Moderate acute malnutrition in children is the presence of WFH of -3Z to <-2 Z score or 

  • In children 6 - 59 months MUAC 11.5cm to <12.5cm
  • Children 5 - 9 years MUAC 13.0 – <14.5 cm
  • Children 10 – 15 years 16.0 – <18.5 cm

Children with moderate acute malnutrition have no oedema, they have good appetite and they look clinically well. 

Adolescents and adults with moderate acute malnutrition have a MUAC 18.5 to <22.0cm or Body-Mass-Index (BMI) 16.0 to <17.0.

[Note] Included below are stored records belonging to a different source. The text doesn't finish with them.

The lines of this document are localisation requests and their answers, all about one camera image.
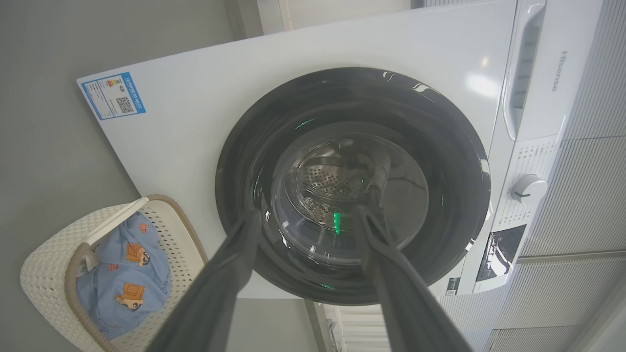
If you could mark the black round glass washer door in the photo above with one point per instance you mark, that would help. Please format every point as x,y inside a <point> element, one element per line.
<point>254,137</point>

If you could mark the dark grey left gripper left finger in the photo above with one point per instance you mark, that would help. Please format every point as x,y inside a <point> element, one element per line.
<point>215,293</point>

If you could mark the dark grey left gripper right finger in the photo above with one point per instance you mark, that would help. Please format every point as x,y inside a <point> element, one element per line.
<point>406,303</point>

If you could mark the steel perforated washer drum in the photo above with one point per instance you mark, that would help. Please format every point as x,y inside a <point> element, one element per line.
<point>323,181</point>

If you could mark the white detergent drawer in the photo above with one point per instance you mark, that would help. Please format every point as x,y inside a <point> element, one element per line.
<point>562,73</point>

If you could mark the blue garment with orange print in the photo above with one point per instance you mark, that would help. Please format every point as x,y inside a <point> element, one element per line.
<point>117,293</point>

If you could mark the white washing machine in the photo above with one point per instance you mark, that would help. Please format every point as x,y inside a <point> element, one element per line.
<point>195,122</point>

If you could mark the washing machine display panel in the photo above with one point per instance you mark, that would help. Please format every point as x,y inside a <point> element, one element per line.
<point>501,252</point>

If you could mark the small dark sticker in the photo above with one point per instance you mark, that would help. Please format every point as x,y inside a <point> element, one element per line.
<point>453,286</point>

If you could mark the white control knob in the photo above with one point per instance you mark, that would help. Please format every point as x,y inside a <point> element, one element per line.
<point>529,189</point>

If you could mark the blue energy label sticker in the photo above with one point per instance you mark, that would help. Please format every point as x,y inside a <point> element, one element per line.
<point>113,96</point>

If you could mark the cream perforated laundry basket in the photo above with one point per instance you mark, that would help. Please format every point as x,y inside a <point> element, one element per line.
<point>44,278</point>

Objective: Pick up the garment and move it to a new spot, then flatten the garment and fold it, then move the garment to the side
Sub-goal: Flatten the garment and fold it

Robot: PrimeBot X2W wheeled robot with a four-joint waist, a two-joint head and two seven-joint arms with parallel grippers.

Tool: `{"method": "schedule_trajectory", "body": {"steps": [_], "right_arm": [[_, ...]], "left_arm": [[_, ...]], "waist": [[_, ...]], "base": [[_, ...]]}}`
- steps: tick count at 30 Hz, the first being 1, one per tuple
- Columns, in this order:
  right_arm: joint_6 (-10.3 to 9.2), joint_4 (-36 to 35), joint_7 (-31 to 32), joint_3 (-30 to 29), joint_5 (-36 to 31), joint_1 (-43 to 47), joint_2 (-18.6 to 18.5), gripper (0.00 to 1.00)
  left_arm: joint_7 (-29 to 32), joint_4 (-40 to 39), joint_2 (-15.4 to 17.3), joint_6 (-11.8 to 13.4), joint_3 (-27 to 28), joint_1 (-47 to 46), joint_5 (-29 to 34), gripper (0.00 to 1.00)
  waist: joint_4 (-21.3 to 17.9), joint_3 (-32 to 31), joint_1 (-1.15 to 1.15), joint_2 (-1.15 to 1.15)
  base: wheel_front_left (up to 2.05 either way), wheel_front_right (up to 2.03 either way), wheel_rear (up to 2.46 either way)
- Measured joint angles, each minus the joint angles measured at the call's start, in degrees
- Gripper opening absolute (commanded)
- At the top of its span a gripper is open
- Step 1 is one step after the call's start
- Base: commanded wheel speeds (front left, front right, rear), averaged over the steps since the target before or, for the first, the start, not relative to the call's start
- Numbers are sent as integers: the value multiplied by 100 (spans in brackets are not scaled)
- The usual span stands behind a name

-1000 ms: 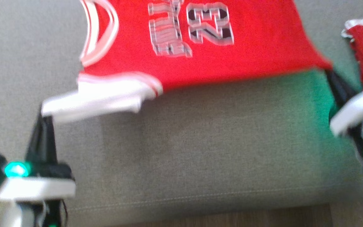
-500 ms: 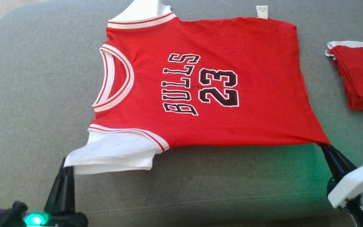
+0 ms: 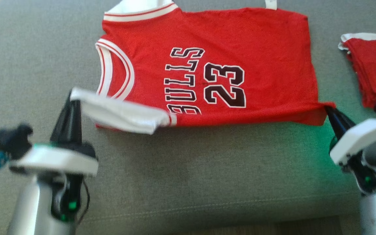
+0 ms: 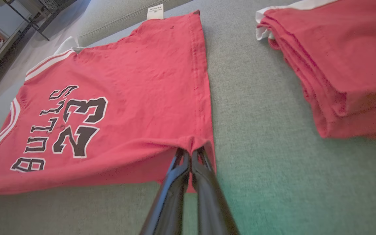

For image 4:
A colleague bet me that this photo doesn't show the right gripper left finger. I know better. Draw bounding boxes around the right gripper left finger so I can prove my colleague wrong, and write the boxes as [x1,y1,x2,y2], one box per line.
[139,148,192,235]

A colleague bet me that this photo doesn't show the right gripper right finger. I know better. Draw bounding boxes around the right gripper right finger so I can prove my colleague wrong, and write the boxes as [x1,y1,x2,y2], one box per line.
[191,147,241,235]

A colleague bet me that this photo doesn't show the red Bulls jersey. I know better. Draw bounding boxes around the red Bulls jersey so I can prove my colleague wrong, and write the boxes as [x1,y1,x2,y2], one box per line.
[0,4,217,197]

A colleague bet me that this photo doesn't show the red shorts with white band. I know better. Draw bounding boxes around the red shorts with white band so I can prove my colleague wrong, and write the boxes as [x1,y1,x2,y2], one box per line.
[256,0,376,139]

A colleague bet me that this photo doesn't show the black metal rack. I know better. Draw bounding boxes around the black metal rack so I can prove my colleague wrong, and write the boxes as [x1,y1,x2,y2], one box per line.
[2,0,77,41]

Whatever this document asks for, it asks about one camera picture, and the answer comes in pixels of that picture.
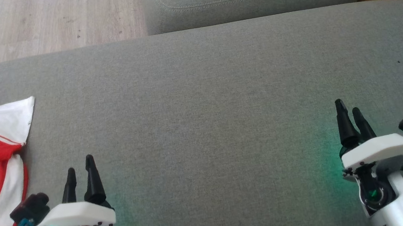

Pregnant /lactating women with moderate acute malnutrition have a MUAC of <22.0cm.

 

TREATMENT OF CHILDREN WITH MODERATE MALNUTRITION

  • Children with moderate acute malnutrition (MAM) with no medical complications, and has good appetite should be referred to supplementary feeding program (SFP).
  • HIV positive children with acute malnutrition (moderate or severe) should be treated in OTP as they are more at-risk of death than children who are malnourished but HIV negative.

 

TREATMENT OF ADOLESCENTS AND ADULTS WITH MODERATE MALNUTRITION

Medical treatment

  • Review the patient’s medical records and condition and provide treatment or refer for treatment.
  • Pregnant women or up to 6 months post-partum should be given iron/folic acid daily up to six months post-partum.
  • Pregnant women should receive malaria prophylaxis (sulfadoxine pyrimethamine) and deworming tablets (400mg of albendazole)

Nutritional care

  • Patients with chronic disease such as HIV positive should meet the extra 20% energy using locally available nutritious food or supplement with CSB (likuni phala) or super cereal plus (CSB++).
  • Adolescents require more additional energy to gain and maintain weight.